A simple "back of a napkin" way to determine complexity is to sit down and ask some questions about the 6 V's: Volume; Velocity; Variety; Veracity; Value; Variability [1]. It sounds like [2] you have high volume, some velocity (nightly), some variety, low veracity, high value and low variability data. There's a lot of data coming from multiple source systems, and it's important data. But it doesn't sound like the changes that much and is all probably all in the same or similar formats [3] and good quality. So... a simple pipeline triggered nightly works in that case.
When things get more complicated, that's when the system moving data from A -> B gets more complicated.
---
Having said all that, there has been a lot of resume driven development in the industry. $LAST_JOB i worked at the previous team thought it would be a great idea to roll their own job orchestrator product [4]. from scratch. in django. not a library that django called, not some django API endpoints that forwarded requests to some Airflow backend. nope. a job orchestrator written from scratch in django.
Because "bare metal" apparently.
They were also obsessed with this idea of reproducibility, but what they actually wanted was idempotency... but that's a story for another reply.
---
[0]: even if each upstream is slow to change, the cumulative effect could be there is at least one upstream change breaking something every day, so the cumulative effect is that the upstreams together are volatile even if individually they are not
[1]: https://www.geeksforgeeks.org/5-vs-of-big-data/
[2]: I have no idea if any of this is accurate, this is literally me taking a punt based on like a sentence in an HN comment.
[3]: by formats i don't mean different table structures, i mean table vs raw binary files vs JSON vs raw text with no delimiters
[4]: all those engineers had left by this point due to covid furlough and some other stuff
Even if you needed to invent a new feature, you could invent a months worth of features every year and still save money.
I do have a question on the BigQuery. i f you were experiencing unpredictable query costs or customization issues, that sounds like user error.

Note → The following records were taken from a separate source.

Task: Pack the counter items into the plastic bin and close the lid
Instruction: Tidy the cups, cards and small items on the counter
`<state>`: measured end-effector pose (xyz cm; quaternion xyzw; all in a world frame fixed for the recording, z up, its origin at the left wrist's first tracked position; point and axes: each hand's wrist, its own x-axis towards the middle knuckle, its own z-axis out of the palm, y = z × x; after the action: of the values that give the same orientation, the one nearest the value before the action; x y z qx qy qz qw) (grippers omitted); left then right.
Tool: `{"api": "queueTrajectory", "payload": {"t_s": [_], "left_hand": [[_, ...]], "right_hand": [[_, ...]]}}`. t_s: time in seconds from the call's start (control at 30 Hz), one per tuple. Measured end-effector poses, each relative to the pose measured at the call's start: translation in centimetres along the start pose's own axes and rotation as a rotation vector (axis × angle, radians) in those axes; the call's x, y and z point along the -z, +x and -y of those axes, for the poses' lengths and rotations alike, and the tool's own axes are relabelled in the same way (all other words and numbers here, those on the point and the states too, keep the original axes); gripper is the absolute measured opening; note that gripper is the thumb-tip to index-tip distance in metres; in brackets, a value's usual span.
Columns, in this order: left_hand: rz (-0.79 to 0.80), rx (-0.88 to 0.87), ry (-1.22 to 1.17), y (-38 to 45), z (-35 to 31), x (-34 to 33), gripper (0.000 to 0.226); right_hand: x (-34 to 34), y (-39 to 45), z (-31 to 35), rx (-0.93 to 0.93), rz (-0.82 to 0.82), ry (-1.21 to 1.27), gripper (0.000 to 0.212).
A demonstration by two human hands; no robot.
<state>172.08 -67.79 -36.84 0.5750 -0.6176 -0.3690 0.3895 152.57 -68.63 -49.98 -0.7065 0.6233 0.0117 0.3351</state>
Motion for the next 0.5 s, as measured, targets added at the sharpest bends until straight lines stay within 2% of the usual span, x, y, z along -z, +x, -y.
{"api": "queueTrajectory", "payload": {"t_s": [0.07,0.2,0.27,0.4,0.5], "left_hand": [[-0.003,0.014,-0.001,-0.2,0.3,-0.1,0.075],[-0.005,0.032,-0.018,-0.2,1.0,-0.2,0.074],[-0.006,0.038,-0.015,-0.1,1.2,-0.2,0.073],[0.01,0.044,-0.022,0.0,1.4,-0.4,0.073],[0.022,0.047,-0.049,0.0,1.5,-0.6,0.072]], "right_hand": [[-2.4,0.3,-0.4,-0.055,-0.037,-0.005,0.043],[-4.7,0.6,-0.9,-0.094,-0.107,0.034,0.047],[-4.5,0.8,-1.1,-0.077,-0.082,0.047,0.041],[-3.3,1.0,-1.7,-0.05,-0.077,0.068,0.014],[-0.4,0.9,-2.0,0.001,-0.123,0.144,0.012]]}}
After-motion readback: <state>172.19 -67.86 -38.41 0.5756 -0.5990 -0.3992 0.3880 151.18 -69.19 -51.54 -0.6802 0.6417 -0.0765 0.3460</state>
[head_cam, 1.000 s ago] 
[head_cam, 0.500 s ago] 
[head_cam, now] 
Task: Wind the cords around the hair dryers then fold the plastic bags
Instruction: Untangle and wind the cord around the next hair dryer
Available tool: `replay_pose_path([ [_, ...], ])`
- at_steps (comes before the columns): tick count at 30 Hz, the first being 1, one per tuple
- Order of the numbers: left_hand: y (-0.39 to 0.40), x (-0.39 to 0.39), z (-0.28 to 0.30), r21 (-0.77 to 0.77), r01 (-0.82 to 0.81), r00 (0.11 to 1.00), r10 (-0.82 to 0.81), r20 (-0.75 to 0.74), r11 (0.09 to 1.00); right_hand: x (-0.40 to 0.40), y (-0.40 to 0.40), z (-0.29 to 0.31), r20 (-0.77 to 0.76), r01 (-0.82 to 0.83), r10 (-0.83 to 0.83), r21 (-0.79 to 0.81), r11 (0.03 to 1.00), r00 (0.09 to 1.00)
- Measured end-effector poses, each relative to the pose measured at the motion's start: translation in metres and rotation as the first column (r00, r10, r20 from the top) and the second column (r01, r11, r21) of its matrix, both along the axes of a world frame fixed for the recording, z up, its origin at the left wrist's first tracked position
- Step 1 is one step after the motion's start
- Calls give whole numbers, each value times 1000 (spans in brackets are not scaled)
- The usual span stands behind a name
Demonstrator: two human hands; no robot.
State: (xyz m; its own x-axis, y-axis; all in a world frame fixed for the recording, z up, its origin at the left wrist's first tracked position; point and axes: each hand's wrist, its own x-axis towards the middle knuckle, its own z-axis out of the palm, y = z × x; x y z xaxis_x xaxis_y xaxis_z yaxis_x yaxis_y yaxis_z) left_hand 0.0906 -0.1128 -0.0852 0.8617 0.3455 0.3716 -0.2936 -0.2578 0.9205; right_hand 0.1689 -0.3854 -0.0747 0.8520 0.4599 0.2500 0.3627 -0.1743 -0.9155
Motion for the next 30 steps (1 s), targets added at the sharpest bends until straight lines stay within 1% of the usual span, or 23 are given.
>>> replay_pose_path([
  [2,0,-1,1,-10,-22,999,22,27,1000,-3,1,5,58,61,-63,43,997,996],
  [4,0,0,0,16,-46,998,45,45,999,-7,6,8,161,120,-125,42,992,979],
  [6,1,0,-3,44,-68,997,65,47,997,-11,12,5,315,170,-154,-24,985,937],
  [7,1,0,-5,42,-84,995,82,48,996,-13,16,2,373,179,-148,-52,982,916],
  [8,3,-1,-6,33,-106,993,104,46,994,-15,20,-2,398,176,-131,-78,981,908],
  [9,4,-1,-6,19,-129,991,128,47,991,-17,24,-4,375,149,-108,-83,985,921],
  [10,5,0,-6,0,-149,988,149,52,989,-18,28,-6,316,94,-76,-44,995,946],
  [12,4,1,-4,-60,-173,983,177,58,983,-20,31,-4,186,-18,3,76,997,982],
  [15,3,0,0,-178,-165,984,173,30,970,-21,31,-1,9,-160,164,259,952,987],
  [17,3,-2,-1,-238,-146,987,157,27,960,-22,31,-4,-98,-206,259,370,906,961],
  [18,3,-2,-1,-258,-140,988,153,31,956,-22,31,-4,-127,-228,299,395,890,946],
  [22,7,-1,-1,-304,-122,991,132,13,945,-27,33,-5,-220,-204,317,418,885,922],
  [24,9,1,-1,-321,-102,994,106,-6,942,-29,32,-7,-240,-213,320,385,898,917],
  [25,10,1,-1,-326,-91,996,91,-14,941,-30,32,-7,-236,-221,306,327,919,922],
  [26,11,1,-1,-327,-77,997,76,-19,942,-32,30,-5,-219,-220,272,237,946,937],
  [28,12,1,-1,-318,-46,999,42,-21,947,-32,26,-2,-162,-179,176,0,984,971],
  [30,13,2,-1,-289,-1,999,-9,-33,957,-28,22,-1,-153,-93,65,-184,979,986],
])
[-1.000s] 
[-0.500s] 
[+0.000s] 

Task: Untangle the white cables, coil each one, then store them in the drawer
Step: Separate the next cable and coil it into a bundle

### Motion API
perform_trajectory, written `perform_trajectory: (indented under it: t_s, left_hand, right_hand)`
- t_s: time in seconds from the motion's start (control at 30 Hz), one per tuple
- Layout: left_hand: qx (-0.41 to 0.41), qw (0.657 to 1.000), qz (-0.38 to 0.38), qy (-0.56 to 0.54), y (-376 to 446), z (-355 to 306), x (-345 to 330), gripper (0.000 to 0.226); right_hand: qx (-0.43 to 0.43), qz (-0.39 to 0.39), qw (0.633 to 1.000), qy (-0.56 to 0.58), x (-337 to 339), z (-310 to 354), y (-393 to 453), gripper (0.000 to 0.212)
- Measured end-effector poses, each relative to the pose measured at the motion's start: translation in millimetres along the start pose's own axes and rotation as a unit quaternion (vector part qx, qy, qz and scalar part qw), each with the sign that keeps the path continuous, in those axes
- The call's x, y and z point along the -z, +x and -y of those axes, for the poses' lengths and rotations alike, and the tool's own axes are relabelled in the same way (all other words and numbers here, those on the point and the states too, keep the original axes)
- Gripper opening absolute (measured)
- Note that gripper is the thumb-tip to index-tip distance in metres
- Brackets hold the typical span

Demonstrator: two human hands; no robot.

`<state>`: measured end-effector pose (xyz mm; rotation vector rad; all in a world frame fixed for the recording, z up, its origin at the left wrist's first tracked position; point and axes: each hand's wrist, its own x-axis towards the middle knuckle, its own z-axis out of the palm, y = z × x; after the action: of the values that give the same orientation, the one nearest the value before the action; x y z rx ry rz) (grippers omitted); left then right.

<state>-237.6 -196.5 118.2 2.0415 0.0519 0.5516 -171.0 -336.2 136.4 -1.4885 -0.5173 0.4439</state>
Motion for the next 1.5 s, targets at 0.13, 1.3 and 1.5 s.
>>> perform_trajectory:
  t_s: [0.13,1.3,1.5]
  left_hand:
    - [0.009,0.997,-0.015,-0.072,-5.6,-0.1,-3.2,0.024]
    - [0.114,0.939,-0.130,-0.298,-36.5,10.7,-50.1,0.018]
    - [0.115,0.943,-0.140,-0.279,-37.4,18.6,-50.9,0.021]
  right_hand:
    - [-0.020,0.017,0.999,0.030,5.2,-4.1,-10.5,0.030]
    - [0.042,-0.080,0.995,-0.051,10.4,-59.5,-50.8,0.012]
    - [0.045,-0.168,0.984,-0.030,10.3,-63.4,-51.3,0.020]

There are ways to optimize or commit slots for reducing the cost. Did you try that ?
It’s always a trade-off, and we made the call that best fit our scale, workloads, and long-term plans
I am not sure if managing kafka connect cluster in too expensive in long term. This solution might work for you based on your needs. I would suggest to look for alternatives.

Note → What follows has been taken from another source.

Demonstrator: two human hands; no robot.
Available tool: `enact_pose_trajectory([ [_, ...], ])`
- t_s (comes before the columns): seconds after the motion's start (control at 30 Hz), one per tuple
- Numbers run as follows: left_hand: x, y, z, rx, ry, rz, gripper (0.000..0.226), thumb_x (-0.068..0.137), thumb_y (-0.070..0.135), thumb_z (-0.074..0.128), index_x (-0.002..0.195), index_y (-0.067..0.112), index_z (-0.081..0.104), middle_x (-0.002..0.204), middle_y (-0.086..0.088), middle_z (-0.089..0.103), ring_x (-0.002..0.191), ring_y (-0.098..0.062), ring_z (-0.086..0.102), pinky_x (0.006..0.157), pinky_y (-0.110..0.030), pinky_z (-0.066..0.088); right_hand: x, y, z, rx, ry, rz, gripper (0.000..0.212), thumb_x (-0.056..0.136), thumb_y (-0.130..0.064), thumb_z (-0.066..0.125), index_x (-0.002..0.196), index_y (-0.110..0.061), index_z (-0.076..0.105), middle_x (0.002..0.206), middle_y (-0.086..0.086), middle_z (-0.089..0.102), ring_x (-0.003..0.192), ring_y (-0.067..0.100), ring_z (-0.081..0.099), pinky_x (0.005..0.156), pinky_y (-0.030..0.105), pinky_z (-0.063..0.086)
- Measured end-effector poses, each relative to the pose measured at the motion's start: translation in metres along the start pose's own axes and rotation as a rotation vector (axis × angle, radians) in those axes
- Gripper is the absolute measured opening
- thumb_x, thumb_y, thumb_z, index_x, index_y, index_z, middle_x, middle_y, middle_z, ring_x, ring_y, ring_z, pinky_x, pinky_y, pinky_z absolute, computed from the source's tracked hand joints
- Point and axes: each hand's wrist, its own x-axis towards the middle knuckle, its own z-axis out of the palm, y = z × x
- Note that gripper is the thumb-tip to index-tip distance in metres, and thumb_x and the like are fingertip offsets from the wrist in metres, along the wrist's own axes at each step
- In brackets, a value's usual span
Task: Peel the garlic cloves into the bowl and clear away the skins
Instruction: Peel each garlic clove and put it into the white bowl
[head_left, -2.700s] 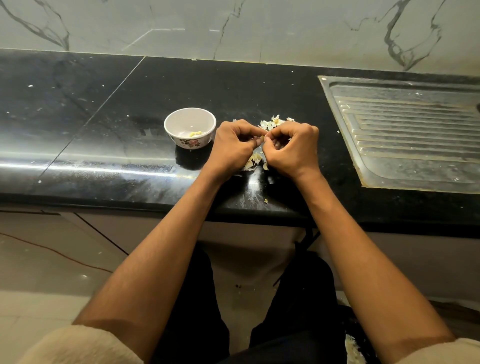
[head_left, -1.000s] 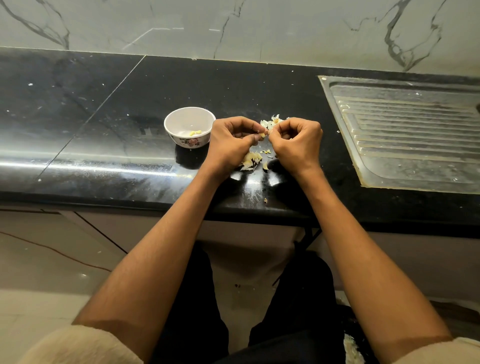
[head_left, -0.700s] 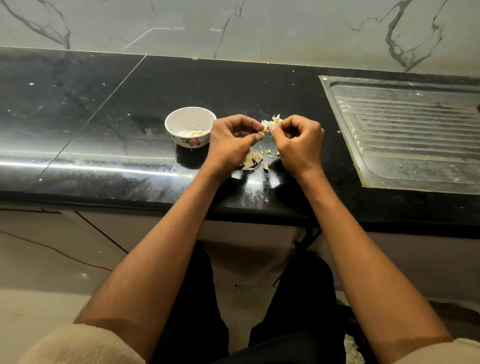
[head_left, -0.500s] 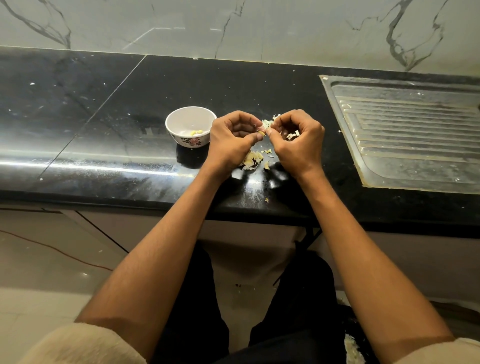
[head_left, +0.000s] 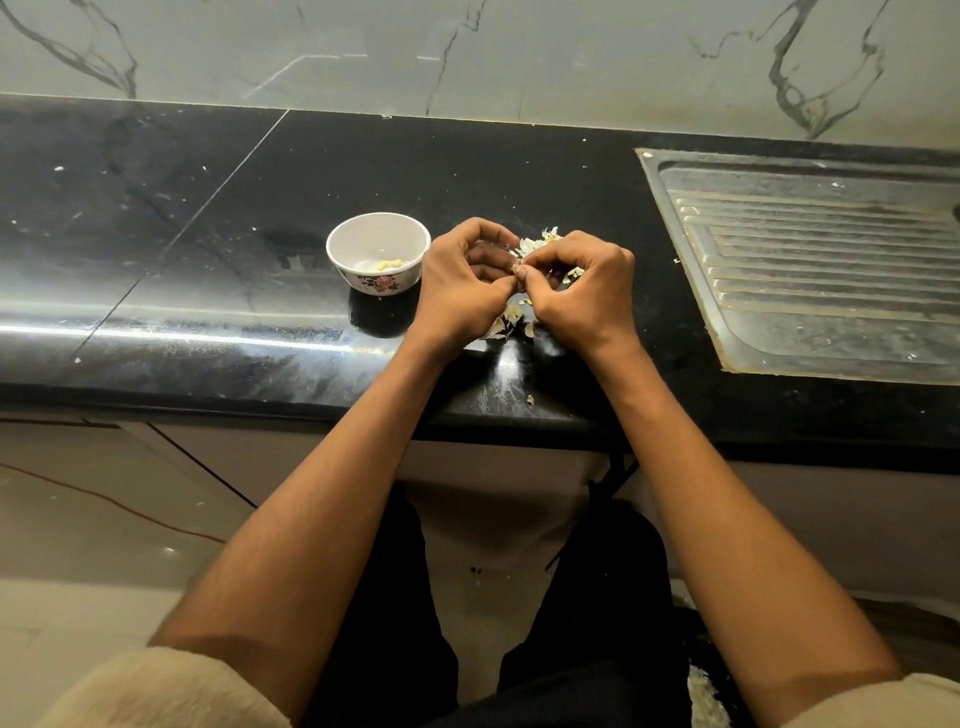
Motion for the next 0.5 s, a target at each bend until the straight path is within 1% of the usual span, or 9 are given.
enact_pose_trajectory([
  [0.17,0.0007,-0.0013,0.0011,0.031,-0.006,0.019,0.026,0.076,-0.01,0.077,0.099,0.001,0.068,0.084,-0.012,0.075,0.073,-0.016,0.074,0.071,-0.027,0.06,-0.0003,-0.0009,-0.0011,-0.015,0.004,0.007,0.001,0.076,-0.014,0.079,0.075,-0.015,0.079,0.073,-0.008,0.071,0.061,0.005,0.064,0.06,0.021,0.054],
  [0.23,0.0009,-0.0022,0.0017,0.043,-0.005,0.029,0.025,0.076,-0.01,0.075,0.098,-0.001,0.068,0.083,-0.01,0.074,0.072,-0.012,0.072,0.069,-0.024,0.058,-0.0007,-0.0021,-0.0018,-0.01,0.0,0.0,0.001,0.075,-0.015,0.08,0.076,-0.014,0.079,0.073,-0.007,0.072,0.061,0.006,0.065,0.06,0.02,0.054],
  [0.33,0.0013,-0.0032,0.0015,0.054,-0.007,0.039,0.022,0.079,-0.011,0.071,0.097,0.001,0.069,0.082,-0.005,0.073,0.07,-0.008,0.07,0.067,-0.02,0.056,-0.0011,-0.003,-0.0028,-0.002,-0.015,-0.008,0.006,0.074,-0.018,0.084,0.076,-0.014,0.079,0.073,-0.005,0.073,0.061,0.009,0.066,0.06,0.018,0.053],
  [0.4,0.0012,-0.0038,0.0015,0.065,-0.018,0.052,0.023,0.079,-0.01,0.07,0.096,0.004,0.069,0.082,-0.004,0.072,0.07,-0.006,0.07,0.067,-0.019,0.055,-0.0009,-0.0027,-0.0027,0.002,-0.015,0.008,0.007,0.073,-0.017,0.085,0.075,-0.013,0.079,0.072,-0.006,0.072,0.06,0.01,0.066,0.059,0.019,0.053],
  [0.5,0.0008,-0.0038,0.002,0.071,-0.027,0.061,0.024,0.078,-0.009,0.072,0.095,0.008,0.068,0.084,-0.004,0.073,0.071,-0.006,0.07,0.066,-0.018,0.054,0.0001,-0.0017,-0.0021,0.005,-0.01,0.042,0.005,0.073,-0.015,0.084,0.075,-0.015,0.08,0.071,-0.007,0.073,0.061,0.009,0.067,0.061,0.025,0.056],
])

That said, streaming events into Kafka (or something like it), rather than pushing change events directly to destinations like Snowflake has big advantages when it comes to reprocessing data, setting up additional consumers, etc.
I’ve seen postgres cdc directly being written to Snowflake.
https://docs.redpanda.com/redpanda-connect/components/inputs...
Reading carefully: the result of this work yields an expected $21,000 USD in annual operating cost savings for infrastructure services.
Is this resume driven development?
What was the opportunity cost of this work? Is the resulting system more or less maintainable by future employees/teammates?